● Required work
Below are the records. Gather each line that holds "Someone".

● Supplied material
^^^^

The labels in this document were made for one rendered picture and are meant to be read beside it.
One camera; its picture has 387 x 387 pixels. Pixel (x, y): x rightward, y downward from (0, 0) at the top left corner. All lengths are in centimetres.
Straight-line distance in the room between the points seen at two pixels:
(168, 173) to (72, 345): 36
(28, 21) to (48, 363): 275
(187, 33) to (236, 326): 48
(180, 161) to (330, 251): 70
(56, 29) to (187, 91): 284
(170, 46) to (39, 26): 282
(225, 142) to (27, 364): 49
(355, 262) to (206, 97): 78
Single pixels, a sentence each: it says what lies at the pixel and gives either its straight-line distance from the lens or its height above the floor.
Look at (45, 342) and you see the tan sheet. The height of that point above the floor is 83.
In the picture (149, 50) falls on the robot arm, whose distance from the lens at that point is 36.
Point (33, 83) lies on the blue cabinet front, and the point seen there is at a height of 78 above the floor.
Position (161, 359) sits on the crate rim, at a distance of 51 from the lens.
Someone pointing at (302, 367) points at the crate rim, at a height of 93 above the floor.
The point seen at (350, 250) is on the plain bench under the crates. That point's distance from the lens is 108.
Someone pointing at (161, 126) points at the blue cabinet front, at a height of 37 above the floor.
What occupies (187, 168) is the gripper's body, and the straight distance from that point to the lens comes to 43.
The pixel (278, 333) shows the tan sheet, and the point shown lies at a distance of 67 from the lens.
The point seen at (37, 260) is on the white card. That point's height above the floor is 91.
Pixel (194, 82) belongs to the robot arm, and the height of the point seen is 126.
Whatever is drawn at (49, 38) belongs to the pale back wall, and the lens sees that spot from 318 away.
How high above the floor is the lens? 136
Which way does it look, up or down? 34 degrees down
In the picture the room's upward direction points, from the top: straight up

^^^^

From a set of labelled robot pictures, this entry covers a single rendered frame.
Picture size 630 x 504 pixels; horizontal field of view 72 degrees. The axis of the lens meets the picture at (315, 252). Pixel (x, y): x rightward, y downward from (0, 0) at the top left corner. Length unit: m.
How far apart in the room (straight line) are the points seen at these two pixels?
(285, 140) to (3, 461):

^^^^

● Solution
Someone pointing at (302, 367) points at the crate rim, at a height of 93 above the floor.
Someone pointing at (161, 126) points at the blue cabinet front, at a height of 37 above the floor.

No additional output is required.